• Your instructions:
Which of the lines below include the word "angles"? Pull each one out.

• Provided material:
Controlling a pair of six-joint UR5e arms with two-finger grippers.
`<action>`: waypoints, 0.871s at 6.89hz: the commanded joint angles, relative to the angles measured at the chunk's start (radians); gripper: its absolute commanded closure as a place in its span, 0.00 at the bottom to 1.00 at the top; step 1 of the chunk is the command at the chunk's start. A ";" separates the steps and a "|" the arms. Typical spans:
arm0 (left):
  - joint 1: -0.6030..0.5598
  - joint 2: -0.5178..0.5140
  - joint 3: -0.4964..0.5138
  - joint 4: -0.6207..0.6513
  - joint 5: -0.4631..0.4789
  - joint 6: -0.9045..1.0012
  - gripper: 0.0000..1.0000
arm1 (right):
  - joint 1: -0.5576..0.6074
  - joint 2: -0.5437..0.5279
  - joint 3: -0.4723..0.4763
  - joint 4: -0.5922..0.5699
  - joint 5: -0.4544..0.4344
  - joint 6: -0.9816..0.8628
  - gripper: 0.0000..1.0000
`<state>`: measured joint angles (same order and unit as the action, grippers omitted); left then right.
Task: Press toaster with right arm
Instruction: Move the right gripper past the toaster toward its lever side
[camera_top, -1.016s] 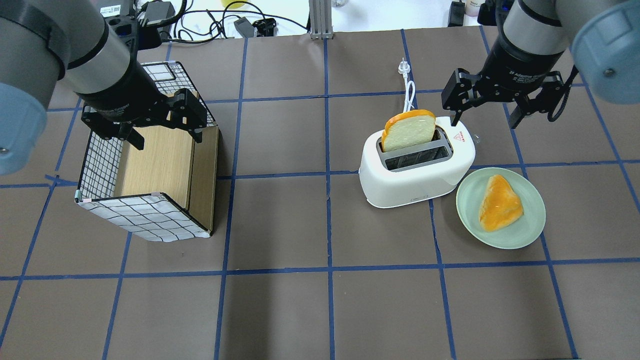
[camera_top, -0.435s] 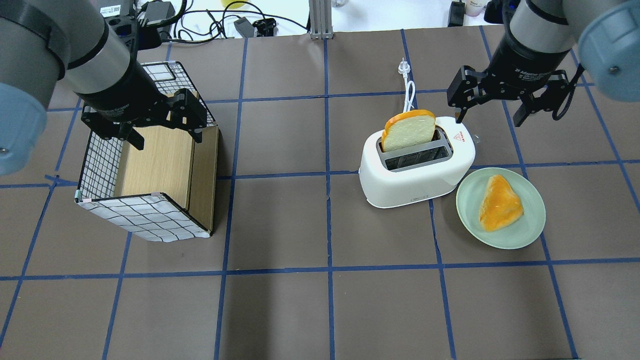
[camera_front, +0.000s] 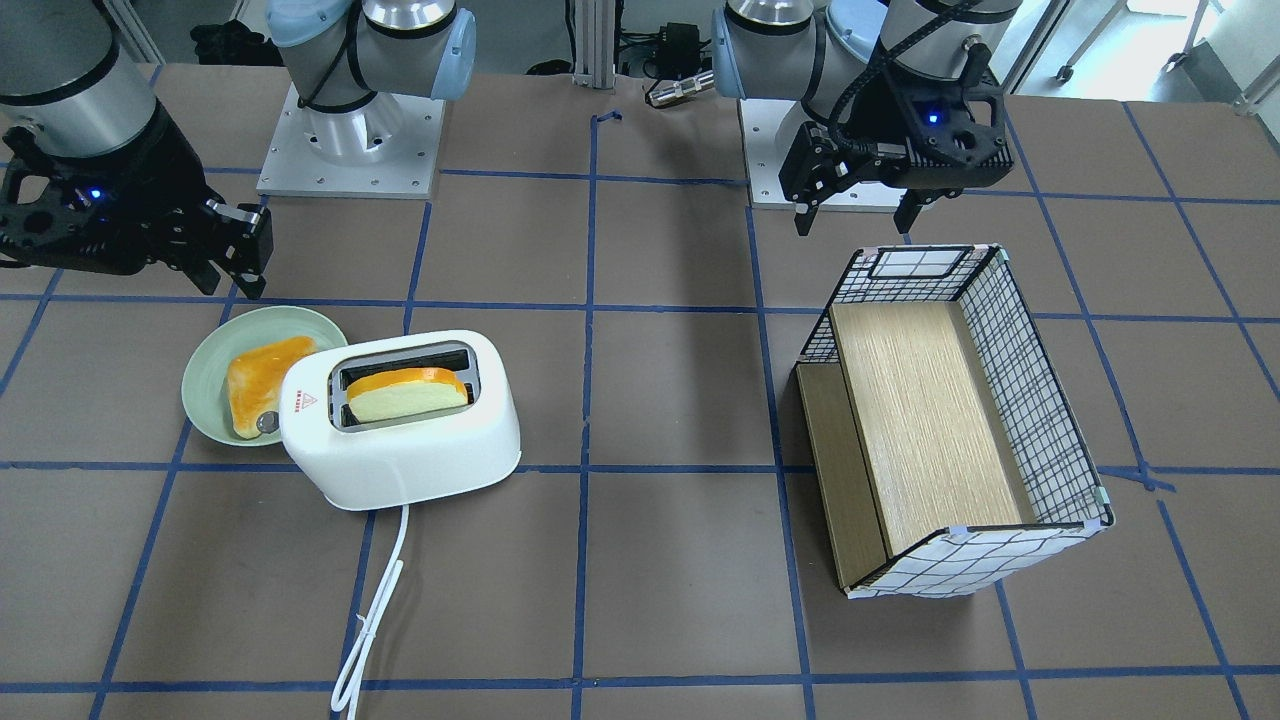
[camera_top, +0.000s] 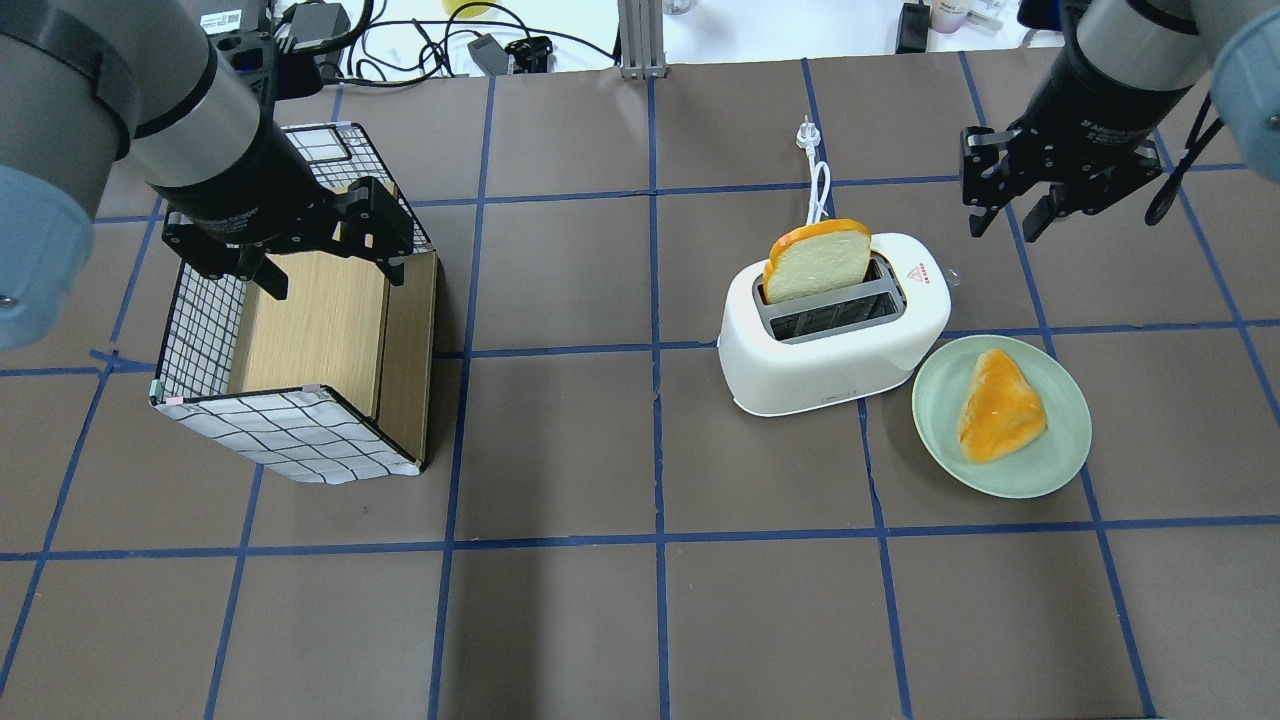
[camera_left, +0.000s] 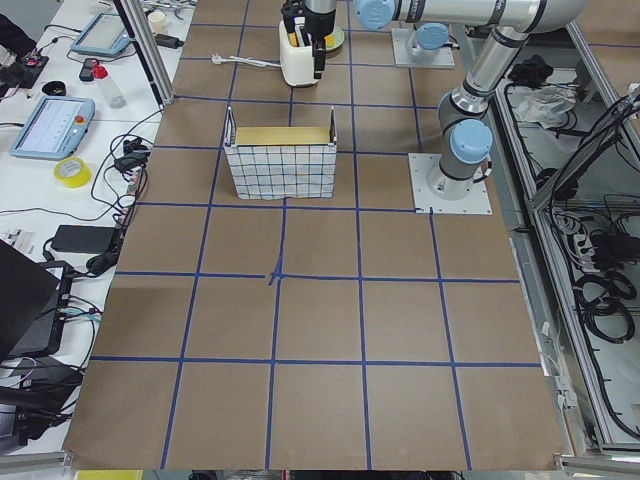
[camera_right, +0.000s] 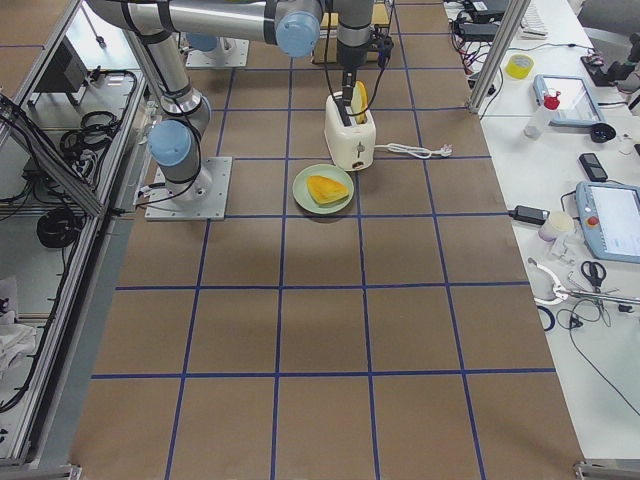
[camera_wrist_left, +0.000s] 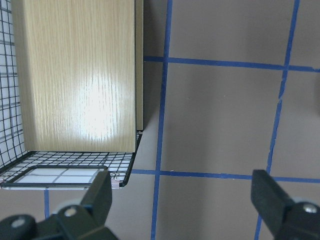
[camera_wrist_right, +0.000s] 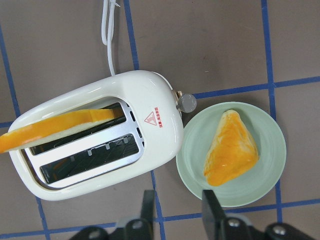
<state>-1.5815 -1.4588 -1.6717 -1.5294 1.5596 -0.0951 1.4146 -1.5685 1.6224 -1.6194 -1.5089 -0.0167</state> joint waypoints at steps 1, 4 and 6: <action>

• Output of the task:
`<action>`: waypoints, 0.871s at 6.89hz: the commanded joint angles, relative to the angles measured at the chunk's start (radians); gripper: its absolute commanded closure as a place in its span, 0.00 at the bottom to 1.00 at the top; step 1 of the chunk is the command at the chunk's start. A ";" separates the steps and a "|" the arms. Typical spans:
`<state>`: measured joint angles (same order and unit as the action, grippers omitted); left then right.

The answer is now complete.